- _What you should do_
Report every line of the entries that contains the word "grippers".

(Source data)

------------

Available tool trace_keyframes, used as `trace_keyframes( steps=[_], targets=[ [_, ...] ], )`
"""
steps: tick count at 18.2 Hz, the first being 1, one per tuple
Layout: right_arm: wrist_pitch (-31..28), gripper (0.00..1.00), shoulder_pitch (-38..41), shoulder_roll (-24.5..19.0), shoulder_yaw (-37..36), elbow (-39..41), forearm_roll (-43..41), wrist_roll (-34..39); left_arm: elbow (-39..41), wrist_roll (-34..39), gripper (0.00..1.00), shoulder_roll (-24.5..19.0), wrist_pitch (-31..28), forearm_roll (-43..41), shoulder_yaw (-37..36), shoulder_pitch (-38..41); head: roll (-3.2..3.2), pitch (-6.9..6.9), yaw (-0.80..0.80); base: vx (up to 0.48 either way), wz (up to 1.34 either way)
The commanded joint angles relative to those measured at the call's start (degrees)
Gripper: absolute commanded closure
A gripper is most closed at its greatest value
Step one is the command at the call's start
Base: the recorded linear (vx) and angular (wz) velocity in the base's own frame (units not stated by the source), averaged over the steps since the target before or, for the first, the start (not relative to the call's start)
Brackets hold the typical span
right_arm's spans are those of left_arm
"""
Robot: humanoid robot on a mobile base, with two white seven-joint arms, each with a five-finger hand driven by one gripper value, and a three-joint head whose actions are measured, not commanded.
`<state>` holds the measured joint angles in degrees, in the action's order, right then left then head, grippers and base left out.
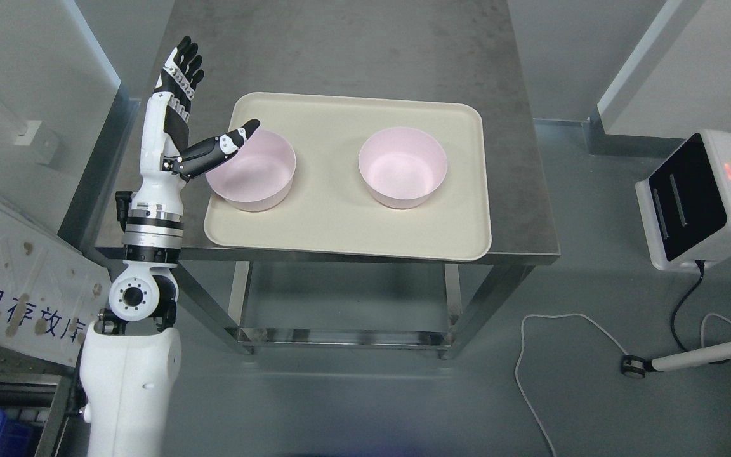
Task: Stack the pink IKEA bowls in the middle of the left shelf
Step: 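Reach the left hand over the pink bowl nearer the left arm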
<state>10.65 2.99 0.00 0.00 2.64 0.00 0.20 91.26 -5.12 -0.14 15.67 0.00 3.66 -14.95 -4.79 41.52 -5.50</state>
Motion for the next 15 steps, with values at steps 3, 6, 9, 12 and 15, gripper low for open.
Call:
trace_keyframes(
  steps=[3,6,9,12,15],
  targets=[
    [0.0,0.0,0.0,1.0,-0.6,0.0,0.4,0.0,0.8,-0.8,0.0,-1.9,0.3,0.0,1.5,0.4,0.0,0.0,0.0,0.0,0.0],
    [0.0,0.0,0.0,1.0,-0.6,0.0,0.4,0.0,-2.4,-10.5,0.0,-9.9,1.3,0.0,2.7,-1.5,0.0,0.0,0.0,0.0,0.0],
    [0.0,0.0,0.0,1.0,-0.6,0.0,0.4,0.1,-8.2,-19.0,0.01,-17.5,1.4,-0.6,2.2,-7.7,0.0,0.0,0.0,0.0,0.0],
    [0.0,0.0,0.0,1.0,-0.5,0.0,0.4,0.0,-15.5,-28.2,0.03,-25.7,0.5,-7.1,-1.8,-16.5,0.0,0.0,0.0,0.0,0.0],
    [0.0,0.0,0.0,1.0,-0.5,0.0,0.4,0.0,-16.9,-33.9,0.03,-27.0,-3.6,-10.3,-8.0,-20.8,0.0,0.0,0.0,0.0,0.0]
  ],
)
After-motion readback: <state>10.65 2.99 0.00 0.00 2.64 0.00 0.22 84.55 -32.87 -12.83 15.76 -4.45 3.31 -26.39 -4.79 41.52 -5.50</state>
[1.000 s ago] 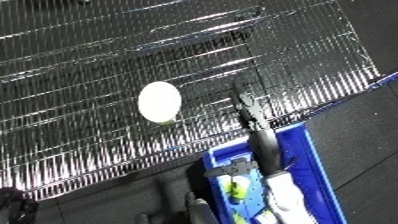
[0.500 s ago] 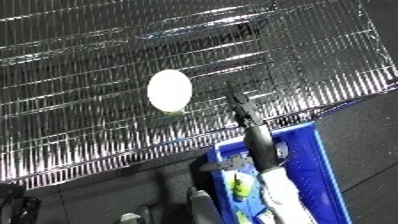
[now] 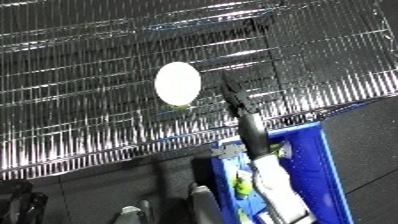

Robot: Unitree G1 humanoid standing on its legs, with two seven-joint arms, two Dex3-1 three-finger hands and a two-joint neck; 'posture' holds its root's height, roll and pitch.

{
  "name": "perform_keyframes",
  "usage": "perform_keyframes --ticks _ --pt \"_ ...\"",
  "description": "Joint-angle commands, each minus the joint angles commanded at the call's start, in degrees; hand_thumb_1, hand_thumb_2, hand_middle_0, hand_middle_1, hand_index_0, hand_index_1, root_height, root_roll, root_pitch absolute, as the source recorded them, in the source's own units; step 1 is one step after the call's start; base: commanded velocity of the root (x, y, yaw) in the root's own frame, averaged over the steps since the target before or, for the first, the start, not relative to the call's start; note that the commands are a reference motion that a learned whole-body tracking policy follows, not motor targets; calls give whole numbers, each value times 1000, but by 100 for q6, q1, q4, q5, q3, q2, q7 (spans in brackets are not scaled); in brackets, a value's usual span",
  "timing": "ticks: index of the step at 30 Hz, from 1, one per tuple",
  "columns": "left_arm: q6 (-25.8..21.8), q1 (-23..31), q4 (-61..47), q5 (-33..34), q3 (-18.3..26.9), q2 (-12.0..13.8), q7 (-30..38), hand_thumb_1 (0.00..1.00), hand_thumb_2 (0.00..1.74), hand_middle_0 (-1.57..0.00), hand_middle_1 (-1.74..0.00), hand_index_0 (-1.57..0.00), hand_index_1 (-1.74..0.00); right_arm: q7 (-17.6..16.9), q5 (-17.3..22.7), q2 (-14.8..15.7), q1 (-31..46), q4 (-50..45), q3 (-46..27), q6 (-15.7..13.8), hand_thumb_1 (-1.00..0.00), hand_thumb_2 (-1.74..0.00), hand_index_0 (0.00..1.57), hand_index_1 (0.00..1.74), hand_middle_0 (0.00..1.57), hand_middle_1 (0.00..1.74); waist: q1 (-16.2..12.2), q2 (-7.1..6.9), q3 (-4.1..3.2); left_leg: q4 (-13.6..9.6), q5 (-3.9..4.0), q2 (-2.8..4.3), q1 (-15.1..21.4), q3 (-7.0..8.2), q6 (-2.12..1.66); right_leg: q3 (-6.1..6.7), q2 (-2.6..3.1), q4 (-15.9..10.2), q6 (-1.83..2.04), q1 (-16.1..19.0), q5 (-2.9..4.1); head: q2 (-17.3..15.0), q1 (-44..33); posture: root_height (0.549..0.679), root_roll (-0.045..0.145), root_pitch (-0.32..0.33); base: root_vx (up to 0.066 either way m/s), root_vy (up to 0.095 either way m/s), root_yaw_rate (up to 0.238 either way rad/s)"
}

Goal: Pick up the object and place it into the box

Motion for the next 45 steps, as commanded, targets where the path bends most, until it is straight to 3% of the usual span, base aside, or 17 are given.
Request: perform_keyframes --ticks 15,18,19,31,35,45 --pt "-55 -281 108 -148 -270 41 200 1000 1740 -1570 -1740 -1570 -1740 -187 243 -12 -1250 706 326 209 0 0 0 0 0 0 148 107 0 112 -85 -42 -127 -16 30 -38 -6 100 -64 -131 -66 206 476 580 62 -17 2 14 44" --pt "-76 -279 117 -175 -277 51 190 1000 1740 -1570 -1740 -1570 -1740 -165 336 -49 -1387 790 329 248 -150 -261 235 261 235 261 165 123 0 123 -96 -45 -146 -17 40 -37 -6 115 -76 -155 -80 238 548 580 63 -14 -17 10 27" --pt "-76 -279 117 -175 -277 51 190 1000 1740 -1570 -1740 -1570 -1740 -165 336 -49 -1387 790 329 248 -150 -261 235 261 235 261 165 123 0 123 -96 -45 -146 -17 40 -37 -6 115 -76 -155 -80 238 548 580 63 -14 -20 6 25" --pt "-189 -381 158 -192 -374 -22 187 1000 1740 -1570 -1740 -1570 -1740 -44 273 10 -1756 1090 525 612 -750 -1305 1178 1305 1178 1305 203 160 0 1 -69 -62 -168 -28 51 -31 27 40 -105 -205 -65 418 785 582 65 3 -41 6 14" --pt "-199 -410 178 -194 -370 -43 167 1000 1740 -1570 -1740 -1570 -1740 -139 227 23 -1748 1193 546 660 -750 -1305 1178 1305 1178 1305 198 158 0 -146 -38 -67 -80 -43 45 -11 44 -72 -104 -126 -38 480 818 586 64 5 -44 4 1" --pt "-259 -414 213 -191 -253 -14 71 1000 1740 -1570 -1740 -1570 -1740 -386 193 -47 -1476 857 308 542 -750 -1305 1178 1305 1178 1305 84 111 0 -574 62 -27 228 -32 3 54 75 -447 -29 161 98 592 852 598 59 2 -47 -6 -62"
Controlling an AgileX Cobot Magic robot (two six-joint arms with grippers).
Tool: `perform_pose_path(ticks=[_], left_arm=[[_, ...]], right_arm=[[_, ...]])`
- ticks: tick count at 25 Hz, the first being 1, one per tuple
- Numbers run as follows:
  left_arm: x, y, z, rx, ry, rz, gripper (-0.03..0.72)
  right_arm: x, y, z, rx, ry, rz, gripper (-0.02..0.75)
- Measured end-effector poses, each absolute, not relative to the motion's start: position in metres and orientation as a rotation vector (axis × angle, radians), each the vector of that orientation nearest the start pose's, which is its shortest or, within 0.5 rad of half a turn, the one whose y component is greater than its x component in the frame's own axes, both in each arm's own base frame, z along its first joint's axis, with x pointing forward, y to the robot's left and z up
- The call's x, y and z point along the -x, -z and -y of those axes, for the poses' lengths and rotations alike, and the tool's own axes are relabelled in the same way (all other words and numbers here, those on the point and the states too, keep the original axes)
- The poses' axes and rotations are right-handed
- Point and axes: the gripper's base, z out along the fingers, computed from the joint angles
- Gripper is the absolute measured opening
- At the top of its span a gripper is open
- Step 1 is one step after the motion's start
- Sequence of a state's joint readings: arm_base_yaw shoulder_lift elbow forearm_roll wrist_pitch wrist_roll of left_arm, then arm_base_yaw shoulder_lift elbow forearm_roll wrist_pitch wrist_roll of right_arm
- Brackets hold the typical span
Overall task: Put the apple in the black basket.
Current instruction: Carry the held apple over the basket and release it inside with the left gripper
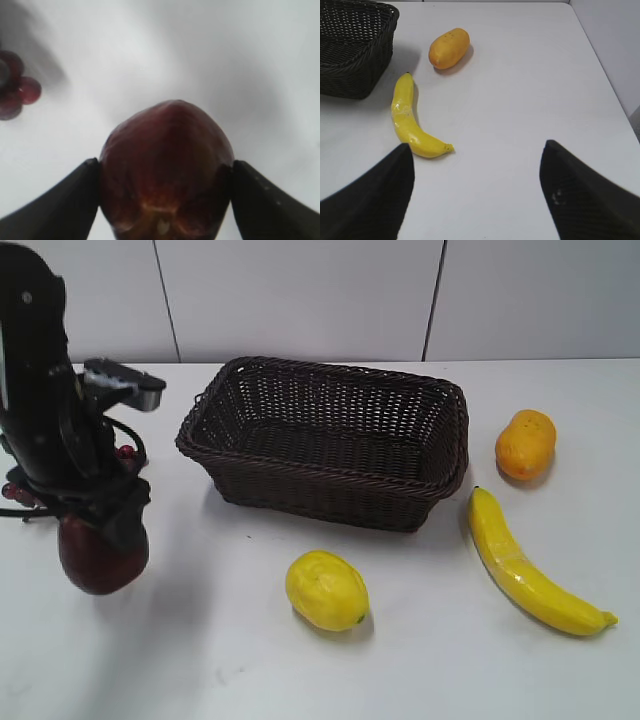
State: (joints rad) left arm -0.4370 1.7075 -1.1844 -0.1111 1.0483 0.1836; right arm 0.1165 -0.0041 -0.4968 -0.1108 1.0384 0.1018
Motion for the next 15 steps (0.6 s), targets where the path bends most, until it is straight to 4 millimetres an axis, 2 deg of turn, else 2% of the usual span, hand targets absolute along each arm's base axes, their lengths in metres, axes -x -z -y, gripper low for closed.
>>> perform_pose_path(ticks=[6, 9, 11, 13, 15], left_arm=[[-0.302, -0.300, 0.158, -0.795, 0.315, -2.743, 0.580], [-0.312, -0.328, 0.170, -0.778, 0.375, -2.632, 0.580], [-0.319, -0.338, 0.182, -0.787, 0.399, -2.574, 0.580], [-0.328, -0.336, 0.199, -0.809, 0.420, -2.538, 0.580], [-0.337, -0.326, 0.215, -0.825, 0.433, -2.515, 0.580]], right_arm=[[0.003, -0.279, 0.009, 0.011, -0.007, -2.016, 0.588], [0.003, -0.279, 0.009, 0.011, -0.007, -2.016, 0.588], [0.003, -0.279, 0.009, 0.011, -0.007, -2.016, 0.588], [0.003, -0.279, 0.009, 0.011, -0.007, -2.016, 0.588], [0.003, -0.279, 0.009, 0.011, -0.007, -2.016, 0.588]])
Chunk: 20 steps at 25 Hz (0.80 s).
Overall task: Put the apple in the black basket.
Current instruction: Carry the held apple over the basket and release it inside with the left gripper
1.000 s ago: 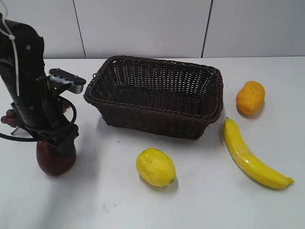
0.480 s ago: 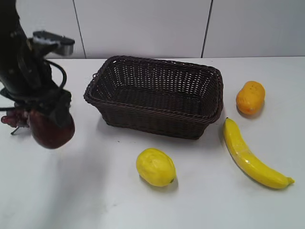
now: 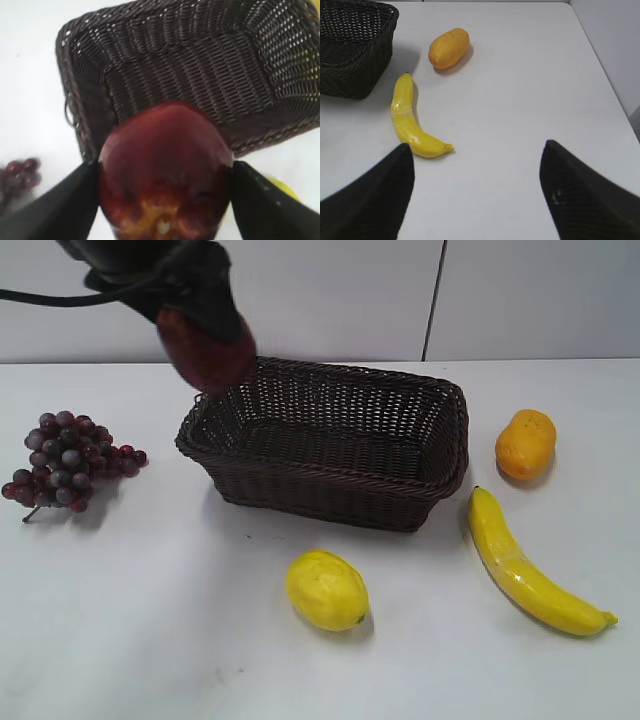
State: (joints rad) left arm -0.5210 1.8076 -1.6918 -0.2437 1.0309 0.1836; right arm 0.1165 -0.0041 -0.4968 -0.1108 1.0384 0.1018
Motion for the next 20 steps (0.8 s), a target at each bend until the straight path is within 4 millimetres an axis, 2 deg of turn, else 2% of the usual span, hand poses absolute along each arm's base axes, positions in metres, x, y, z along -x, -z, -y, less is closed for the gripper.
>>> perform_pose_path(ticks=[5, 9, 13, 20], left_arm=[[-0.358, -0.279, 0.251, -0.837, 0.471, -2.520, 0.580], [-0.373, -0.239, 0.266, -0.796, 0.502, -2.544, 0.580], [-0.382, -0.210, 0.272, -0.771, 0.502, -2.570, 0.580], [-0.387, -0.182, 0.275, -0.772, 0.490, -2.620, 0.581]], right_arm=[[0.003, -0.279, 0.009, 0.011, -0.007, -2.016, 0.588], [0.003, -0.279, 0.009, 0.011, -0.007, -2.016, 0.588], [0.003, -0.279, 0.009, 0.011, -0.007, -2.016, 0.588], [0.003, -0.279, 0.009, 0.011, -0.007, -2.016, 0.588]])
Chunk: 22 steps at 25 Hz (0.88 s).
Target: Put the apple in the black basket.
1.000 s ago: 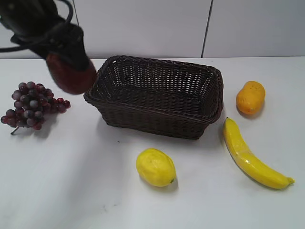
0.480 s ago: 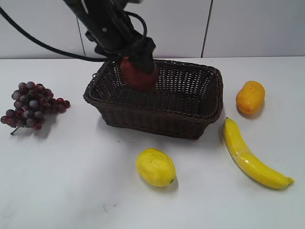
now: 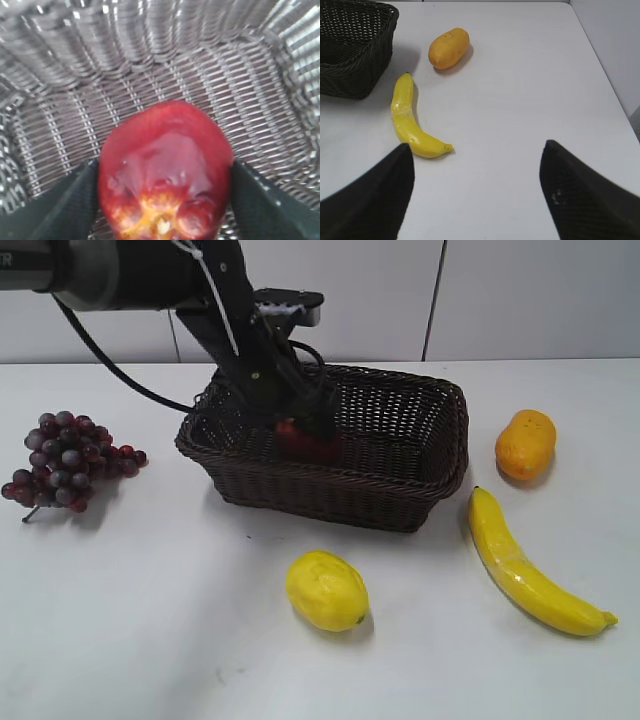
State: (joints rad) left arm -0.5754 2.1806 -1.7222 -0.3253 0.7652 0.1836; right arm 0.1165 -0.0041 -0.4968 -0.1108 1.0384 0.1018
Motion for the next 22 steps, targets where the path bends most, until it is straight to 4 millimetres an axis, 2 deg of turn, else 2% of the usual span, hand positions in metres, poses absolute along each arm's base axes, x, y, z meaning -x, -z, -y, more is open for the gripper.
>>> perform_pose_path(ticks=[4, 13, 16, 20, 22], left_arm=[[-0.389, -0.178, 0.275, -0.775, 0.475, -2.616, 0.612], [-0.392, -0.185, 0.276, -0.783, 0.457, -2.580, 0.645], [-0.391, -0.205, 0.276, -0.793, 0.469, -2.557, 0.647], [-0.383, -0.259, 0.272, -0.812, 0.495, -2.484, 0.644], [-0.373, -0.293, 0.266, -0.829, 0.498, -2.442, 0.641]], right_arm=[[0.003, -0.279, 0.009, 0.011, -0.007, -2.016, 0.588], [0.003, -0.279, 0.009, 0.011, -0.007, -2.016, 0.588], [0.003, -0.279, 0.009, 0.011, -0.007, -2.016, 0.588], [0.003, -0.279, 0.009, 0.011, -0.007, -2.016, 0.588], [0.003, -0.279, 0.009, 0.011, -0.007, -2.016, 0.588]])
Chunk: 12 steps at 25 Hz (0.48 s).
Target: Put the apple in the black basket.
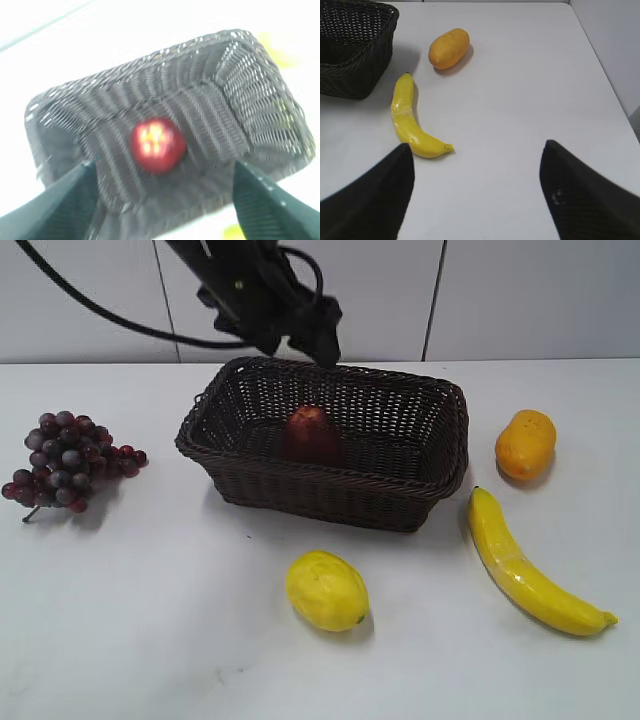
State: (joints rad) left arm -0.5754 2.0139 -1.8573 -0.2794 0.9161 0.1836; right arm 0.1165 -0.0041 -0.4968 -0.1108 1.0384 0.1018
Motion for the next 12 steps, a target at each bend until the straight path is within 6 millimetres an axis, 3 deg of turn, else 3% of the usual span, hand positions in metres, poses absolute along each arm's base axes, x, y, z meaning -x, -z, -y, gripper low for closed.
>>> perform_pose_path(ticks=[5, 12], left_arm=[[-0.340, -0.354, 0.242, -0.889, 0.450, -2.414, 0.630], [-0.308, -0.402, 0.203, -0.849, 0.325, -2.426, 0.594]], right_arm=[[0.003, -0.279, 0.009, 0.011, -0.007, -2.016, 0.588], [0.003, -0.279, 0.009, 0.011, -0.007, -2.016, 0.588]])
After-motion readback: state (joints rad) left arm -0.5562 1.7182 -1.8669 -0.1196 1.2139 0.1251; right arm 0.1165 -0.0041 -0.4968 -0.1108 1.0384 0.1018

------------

- _Solved problem_
`<state>` holds the measured joint angles in degrees, in the action's order, right then left then head, grippers and base left out.
Controlling an AgileX Cobot Magic robot (two six-joint arms with grippers).

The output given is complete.